TASK GOAL — Would you return each entry exactly as written, omitting any pictures?

═══

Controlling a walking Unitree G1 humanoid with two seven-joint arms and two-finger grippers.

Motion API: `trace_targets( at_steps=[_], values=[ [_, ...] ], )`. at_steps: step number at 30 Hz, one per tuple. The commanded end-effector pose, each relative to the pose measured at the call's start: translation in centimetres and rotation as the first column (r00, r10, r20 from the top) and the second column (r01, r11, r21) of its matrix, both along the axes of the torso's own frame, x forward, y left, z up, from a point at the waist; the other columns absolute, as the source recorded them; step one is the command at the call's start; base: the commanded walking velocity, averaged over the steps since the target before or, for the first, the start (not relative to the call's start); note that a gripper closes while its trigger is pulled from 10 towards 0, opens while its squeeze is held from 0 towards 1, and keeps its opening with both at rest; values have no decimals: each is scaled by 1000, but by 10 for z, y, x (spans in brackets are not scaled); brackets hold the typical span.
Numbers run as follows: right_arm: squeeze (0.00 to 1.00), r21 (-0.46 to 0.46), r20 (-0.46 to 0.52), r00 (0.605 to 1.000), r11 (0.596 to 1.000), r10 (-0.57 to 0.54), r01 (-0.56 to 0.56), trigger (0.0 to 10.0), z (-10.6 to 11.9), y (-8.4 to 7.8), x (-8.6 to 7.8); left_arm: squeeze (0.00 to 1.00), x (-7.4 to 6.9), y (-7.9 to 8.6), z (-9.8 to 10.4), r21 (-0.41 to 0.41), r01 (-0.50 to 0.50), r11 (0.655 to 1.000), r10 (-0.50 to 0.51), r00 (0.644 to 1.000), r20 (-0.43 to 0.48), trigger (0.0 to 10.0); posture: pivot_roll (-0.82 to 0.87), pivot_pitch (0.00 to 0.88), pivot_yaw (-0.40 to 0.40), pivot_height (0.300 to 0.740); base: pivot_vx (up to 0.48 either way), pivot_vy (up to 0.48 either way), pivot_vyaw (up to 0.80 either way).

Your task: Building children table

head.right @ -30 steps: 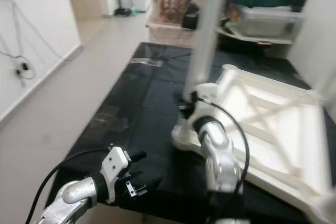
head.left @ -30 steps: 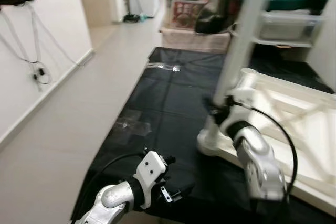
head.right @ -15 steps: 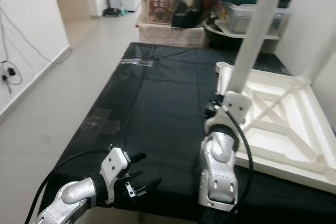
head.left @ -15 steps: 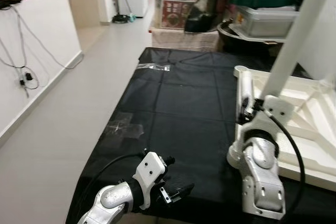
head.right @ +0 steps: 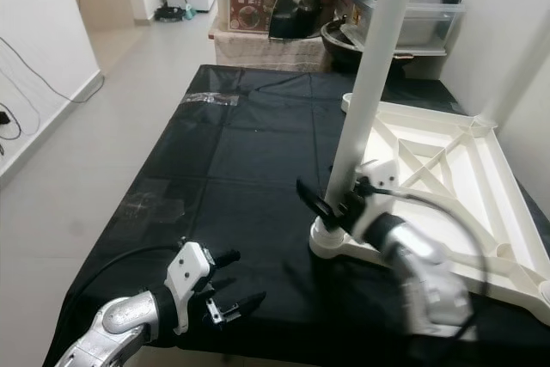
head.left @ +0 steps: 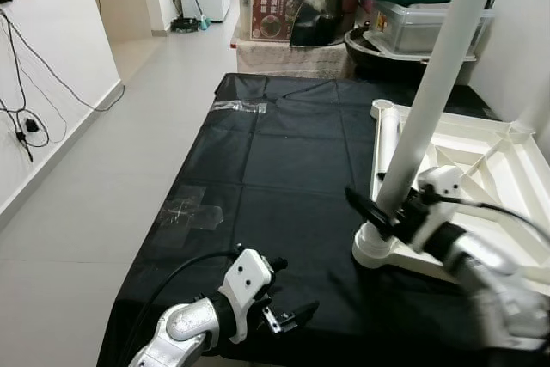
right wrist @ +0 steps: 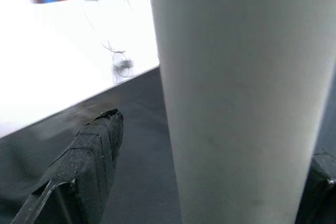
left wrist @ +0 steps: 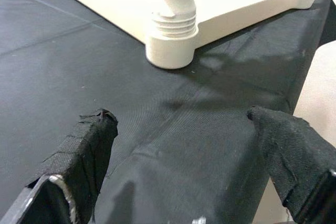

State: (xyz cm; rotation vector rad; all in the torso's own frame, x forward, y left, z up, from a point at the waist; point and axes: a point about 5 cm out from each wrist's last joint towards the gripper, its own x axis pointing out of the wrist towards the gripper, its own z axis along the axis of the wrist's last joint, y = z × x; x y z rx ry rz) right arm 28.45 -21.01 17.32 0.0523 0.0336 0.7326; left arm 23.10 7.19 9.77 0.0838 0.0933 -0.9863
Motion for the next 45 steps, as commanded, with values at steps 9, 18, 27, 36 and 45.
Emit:
trace_targets(
  at_steps=[9, 18, 27, 36, 45],
  values=[
    [0, -34, -31, 920, 920, 390, -391, 10000, 6, 42, 23, 0, 2, -3, 1, -2, 2, 1000, -2, 1000, 10, 10000, 176, 0, -56, 740, 0, 0, 0],
    [0, 61, 56, 930, 928, 364, -367, 0, 7, 58, 23, 0, 2, -1, 0, -1, 2, 1000, -2, 1000, 7, 10000, 175, 0, -42, 740, 0, 0, 0],
    [0, 65, 76, 947, 949, -313, 309, 0, -1, 36, 34, 0, 3, 1, 0, 2, 10, 1000, -10, 1000, 4, 10000, 183, 0, -32, 740, 0, 0, 0],
    [0, -46, 20, 431, 430, -902, 902, 0, -8, -5, 13, 0, 4, 1, -1, 5, 11, 1000, -11, 1000, 4, 10000, 184, 0, -37, 740, 0, 0, 0],
    [0, 17, -5, 237, 237, -971, 971, 0, -10, 18, -9, 0, 3, 0, -1, 3, 7, 1000, -7, 1000, 4, 10000, 188, 0, -44, 740, 0, 0, 0]
  ],
)
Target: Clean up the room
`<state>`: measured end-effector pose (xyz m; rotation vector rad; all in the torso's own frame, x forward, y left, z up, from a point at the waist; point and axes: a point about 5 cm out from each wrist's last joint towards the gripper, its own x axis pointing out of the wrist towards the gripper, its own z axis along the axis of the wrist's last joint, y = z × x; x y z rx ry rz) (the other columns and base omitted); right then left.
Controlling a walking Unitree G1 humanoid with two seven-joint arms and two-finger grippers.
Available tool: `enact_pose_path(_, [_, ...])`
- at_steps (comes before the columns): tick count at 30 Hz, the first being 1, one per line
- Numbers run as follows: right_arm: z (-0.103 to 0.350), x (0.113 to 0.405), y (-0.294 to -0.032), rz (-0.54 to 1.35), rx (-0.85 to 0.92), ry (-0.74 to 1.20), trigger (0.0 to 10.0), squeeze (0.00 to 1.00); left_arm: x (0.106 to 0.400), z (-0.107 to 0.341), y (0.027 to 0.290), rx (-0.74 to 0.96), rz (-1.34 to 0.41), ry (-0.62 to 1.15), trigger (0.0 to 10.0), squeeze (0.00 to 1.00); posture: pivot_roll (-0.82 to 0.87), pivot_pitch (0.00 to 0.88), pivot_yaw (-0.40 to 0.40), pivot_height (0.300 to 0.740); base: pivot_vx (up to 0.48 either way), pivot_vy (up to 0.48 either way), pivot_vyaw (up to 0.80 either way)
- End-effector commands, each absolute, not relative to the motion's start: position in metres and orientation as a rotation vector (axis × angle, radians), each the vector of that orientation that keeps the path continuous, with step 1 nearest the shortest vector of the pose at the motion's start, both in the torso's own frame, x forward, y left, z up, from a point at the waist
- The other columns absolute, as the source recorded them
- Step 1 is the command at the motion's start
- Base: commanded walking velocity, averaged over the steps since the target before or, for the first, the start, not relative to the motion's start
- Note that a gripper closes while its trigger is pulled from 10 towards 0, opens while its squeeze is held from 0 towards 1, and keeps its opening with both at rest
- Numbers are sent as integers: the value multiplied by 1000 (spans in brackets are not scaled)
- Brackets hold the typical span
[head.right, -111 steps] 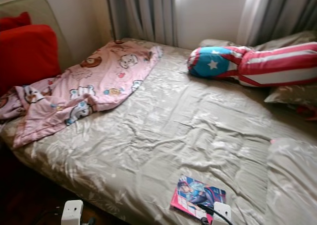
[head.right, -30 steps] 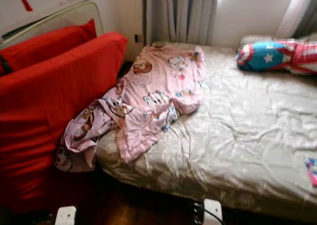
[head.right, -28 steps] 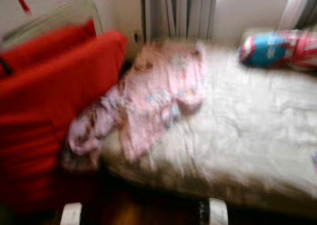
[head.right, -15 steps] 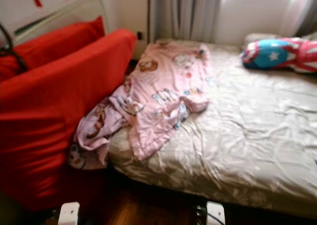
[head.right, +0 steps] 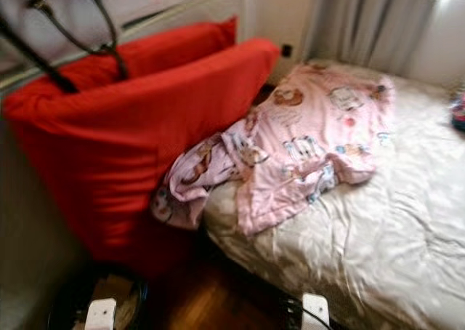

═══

SOLUTION TO THE EXERCISE —
Controlling a walking Unitree G1 humanoid with two seven-joint arms and two-finger grippers.

Motion API: `trace_targets( at_steps=[_], values=[ [_, ...] ], )`. at_steps: step number at 30 Hz, one per tuple. The commanded end-effector pose, each relative to the pose measured at the call's start: translation in centimetres and rotation as the first column (r00, r10, r20 from the top) and the second column (r01, r11, r21) of its matrix, both along the axes of the torso's own frame, x forward, y left, z up, from a point at the waist; the other columns absolute, as the source recorded them; step one is the command at the call's start; base: the commanded walking velocity, averaged over the steps since the target before or, for the first, the start (not relative to the call's start); note that a gripper closes while its trigger is pulled from 10 towards 0, opens while its squeeze is held from 0 towards 1, and keeps its opening with both at rest; values have no decimals: each is scaled by 1000, but by 10 for z, y, x (spans in brackets are not scaled); brackets hold the typical span.
Numbers run as follows: right_arm: squeeze (0.00 to 1.00), r21 (-0.46 to 0.46), r20 (-0.46 to 0.52), r00 (0.605 to 1.000), r11 (0.596 to 1.000), r10 (-0.57 to 0.54), r01 (-0.56 to 0.56), trigger (0.0 to 10.0), z (-10.6 to 11.9), y (-8.4 to 7.8), x (-8.6 to 7.8); left_arm: squeeze (0.00 to 1.00), x (-7.4 to 6.9), y (-7.9 to 8.6), z (-9.8 to 10.4), r21 (-0.41 to 0.41), r01 (-0.50 to 0.50), r11 (0.655 to 1.000), r10 (-0.50 to 0.51), r00 (0.644 to 1.000), r20 (-0.43 to 0.48), trigger (0.0 to 10.0); posture: pivot_roll (-0.82 to 0.87), pivot_pitch (0.00 to 0.88), pivot_yaw (-0.40 to 0.40), pivot_height (0.300 to 0.740); base: pivot_vx (up to 0.48 either way), pivot_vy (up to 0.48 either way), pivot_vyaw (up to 0.80 either way).

Your task: Building children table

head.right @ -30 steps: 
head.left @ -30 steps: 
head.right @ -15 steps: 
head.left @ -15 steps: 
head.right @ +0 steps: 
head.left @ +0 steps: 
right wrist @ +0 steps: 
left wrist @ +0 steps: 

State: (xyz cm; rotation vector rad; all in the torso's own frame, x forward, y left, z up, from a point at the waist; point and axes: a point about 5 cm out from each wrist's last joint towards the gripper, its own x axis pointing out of the wrist towards the gripper, its own z axis along the axis of the wrist's last joint, y = z × x; x y z rx ry rz) right arm 28.45 -21.01 17.32 0.0523 0.0336 0.7326; left arm 23.10 7.19 9.77 0.0838 0.0933 -0.9863
Motion for the next 45 steps, as commanded, with values at steps 9, 18, 27, 36 and 45.
Emit:
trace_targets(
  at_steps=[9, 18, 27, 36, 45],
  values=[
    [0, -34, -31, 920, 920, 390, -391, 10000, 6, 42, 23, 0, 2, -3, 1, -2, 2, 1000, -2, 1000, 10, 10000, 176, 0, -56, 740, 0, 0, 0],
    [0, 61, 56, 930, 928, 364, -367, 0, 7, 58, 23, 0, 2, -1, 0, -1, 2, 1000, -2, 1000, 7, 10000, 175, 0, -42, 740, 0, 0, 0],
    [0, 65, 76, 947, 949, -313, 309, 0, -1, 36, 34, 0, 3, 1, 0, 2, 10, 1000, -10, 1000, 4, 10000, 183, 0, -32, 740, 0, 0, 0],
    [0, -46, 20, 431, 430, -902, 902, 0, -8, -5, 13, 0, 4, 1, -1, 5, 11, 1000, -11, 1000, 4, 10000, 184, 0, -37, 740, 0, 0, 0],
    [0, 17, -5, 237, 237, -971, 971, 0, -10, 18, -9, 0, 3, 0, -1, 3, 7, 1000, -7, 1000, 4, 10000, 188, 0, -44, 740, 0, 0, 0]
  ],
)
Target: Clean up the room
`<state>`: measured end-effector pose (xyz m; rotation vector rad; all in the torso's own frame, x forward, y left, z up, from a point at the waist; point and axes: a point about 5 cm out from each wrist's last joint towards the gripper, its own x axis pointing out of the wrist towards the gripper, its own z axis along the axis of the wrist's last joint, y = z × x; x y z rx ry rz) (the other columns and base omitted); right then left.
Controlling a walking Unitree G1 humanoid with two seven-joint arms and two-finger grippers.
Available tool: `enact_pose_path(_, [_, ...])`
- at_steps (comes before the columns): tick count at 30 Hz, the first being 1, one per line
- Numbers run as follows: right_arm: z (-0.103 to 0.350), x (0.113 to 0.405), y (-0.294 to -0.032), rz (-0.54 to 1.35), rx (-0.85 to 0.92), ry (-0.74 to 1.20), trigger (0.0 to 10.0), squeeze (0.00 to 1.00); left_arm: x (0.106 to 0.400), z (-0.107 to 0.341), y (0.027 to 0.290), rx (-0.74 to 0.96), rz (-1.34 to 0.41), ry (-0.62 to 1.15), trigger (0.0 to 10.0), squeeze (0.00 to 1.00); posture: pivot_roll (-0.82 to 0.87), pivot_pitch (0.00 to 0.88), pivot_yaw (-0.40 to 0.40), pivot_height (0.300 to 0.740); base: pivot_vx (up to 0.48 either way), pivot_vy (up to 0.48 either way), pivot_vyaw (up to 0.80 either way)
- End-effector commands, each absolute, not relative to the motion's start: position in metres and orientation as a rotation vector (axis × angle, radians), each the vector of that orientation that keeps the path continuous, with step 1 nearest the shortest vector of the pose at the motion's start, both in the torso's own frame, x forward, y left, z up, from a point at the waist
- The other columns absolute, as the source recorded them
- Step 1 is the command at the motion's start
- Base: commanded walking velocity, averaged over the steps since the target before or, for the first, the start, not relative to the motion's start
- Note that a gripper closes while its trigger is pulled from 10 towards 0, opens while its squeeze is held from 0 towards 1, and keeps its opening with both at rest
- Numbers are sent as integers: the value multiplied by 1000 (spans in brackets are not scaled)
- Brackets hold the typical span
[head.right, -111 steps] 
[head.right, -30 steps] 
[head.right, -28 steps] 
[head.right, -15 steps] 
[head.right, +0 steps] 

This exercise is now done.